:: Recorded data ::
▽

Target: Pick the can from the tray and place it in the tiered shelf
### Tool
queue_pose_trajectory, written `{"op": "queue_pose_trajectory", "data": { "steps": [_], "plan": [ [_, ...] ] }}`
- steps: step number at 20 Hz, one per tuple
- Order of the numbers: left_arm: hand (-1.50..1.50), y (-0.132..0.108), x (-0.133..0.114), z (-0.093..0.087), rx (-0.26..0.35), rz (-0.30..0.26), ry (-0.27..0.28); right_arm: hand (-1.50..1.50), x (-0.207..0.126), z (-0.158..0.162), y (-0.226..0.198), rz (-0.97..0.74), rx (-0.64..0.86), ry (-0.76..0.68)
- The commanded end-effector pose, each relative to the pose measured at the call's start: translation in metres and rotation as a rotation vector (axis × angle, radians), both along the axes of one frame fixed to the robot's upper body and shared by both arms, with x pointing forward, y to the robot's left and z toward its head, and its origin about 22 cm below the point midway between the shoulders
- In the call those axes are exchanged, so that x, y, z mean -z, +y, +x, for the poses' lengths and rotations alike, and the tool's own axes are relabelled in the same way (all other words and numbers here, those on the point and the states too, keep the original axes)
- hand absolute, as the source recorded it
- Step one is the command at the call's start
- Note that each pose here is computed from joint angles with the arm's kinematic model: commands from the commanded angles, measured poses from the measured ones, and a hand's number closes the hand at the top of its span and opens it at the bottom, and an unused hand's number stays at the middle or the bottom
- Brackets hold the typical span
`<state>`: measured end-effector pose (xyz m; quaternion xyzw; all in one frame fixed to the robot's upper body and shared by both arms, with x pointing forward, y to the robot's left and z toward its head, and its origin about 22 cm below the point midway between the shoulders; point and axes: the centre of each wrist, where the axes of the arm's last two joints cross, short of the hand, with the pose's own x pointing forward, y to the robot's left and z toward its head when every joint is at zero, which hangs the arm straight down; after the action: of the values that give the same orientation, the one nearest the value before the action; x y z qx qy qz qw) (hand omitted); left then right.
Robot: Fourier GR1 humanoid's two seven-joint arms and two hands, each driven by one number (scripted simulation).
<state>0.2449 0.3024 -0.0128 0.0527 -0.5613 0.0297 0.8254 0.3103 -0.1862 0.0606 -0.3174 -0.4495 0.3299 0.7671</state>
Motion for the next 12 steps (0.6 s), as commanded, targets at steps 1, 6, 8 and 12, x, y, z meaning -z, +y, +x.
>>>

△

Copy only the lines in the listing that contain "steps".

:: Reply ::
queue_pose_trajectory, written `{"op": "queue_pose_trajectory", "data": { "steps": [_], "plan": [ [_, ...] ] }}`
- steps: step number at 20 Hz, one per tuple
Motion for the next 12 steps (0.6 s), as commanded, targets at steps 1, 6, 8 and 12, x, y, z meaning -z, +y, +x.

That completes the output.